> What needs to be done
The listing below is to be output in its exact form.

------ Exercise data

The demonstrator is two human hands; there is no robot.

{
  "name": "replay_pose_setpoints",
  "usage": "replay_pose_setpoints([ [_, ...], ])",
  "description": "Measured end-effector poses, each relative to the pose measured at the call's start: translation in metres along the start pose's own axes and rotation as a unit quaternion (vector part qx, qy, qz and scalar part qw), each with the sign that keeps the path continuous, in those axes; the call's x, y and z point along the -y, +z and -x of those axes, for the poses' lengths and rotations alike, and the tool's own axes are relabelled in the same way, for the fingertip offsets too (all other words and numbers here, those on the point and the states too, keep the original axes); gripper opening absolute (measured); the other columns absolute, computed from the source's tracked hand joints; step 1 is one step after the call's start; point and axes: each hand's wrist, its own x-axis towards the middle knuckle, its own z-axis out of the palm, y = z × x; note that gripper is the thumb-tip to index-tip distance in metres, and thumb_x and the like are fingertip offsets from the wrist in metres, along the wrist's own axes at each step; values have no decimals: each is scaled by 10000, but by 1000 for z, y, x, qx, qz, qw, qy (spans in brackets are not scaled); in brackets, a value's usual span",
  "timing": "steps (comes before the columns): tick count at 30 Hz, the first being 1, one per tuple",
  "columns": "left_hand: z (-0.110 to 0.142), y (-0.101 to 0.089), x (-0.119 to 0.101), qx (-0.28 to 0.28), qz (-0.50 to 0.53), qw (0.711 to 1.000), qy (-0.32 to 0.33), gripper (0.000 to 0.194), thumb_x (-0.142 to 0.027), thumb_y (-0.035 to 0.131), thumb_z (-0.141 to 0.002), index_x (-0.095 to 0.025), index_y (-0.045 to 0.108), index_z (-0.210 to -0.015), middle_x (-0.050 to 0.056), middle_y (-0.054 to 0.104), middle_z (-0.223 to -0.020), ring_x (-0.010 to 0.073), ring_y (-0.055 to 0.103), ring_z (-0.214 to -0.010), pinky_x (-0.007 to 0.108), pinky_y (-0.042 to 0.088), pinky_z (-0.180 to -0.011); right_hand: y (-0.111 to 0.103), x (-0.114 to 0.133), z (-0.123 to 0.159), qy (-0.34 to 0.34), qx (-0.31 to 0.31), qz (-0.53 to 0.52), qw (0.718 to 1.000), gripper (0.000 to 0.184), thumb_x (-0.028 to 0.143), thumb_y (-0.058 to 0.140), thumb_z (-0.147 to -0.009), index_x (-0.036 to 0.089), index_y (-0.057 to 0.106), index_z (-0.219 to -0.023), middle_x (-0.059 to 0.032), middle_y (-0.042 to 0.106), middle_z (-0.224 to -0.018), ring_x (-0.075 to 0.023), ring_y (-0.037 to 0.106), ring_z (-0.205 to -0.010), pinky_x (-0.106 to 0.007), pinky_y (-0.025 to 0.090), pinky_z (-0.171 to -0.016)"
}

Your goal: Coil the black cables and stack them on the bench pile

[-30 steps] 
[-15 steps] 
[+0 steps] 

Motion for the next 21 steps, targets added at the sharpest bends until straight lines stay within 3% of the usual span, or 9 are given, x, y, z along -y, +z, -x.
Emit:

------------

> Reply to the task
The demonstrator is two human hands; there is no robot.

{
  "name": "replay_pose_setpoints",
  "usage": "replay_pose_setpoints([ [_, ...], ])",
  "description": "Measured end-effector poses, each relative to the pose measured at the call's start: translation in metres along the start pose's own axes and rotation as a unit quaternion (vector part qx, qy, qz and scalar part qw), each with the sign that keeps the path continuous, in those axes; the call's x, y and z point along the -y, +z and -x of those axes, for the poses' lengths and rotations alike, and the tool's own axes are relabelled in the same way, for the fingertip offsets too (all other words and numbers here, those on the point and the states too, keep the original axes); gripper opening absolute (measured); the other columns absolute, computed from the source's tracked hand joints; step 1 is one step after the call's start; point and axes: each hand's wrist, its own x-axis towards the middle knuckle, its own z-axis out of the palm, y = z × x; note that gripper is the thumb-tip to index-tip distance in metres, and thumb_x and the like are fingertip offsets from the wrist in metres, along the wrist's own axes at each step; values have no decimals: each is scaled by 10000, but by 1000 for z, y, x, qx, qz, qw, qy (spans in brackets are not scaled); in brackets, a value's usual span",
  "timing": "steps (comes before the columns): tick count at 30 Hz, the first being 1, one per tuple",
  "columns": "left_hand: z (-0.110 to 0.142), y (-0.101 to 0.089), x (-0.119 to 0.101), qx (-0.28 to 0.28), qz (-0.50 to 0.53), qw (0.711 to 1.000), qy (-0.32 to 0.33), gripper (0.000 to 0.194), thumb_x (-0.142 to 0.027), thumb_y (-0.035 to 0.131), thumb_z (-0.141 to 0.002), index_x (-0.095 to 0.025), index_y (-0.045 to 0.108), index_z (-0.210 to -0.015), middle_x (-0.050 to 0.056), middle_y (-0.054 to 0.104), middle_z (-0.223 to -0.020), ring_x (-0.010 to 0.073), ring_y (-0.055 to 0.103), ring_z (-0.214 to -0.010), pinky_x (-0.007 to 0.108), pinky_y (-0.042 to 0.088), pinky_z (-0.180 to -0.011); right_hand: y (-0.111 to 0.103), x (-0.114 to 0.133), z (-0.123 to 0.159), qy (-0.34 to 0.34), qx (-0.31 to 0.31), qz (-0.53 to 0.52), qw (0.718 to 1.000), gripper (0.000 to 0.184), thumb_x (-0.028 to 0.143), thumb_y (-0.058 to 0.140), thumb_z (-0.147 to -0.009), index_x (-0.036 to 0.089), index_y (-0.057 to 0.106), index_z (-0.219 to -0.023), middle_x (-0.059 to 0.032), middle_y (-0.042 to 0.106), middle_z (-0.224 to -0.018), ring_x (-0.075 to 0.023), ring_y (-0.037 to 0.106), ring_z (-0.205 to -0.010), pinky_x (-0.106 to 0.007), pinky_y (-0.025 to 0.090), pinky_z (-0.171 to -0.016)"
}

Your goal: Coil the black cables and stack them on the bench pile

[-30 steps] 
[-15 steps] 
[+0 steps] 

Motion for the next 21 steps, targets added at the sharpest bends until straight lines stay within 3% of the usual span, or 9 are given, x, y, z along -y, +z, -x.
Emit:

The answer given is complete.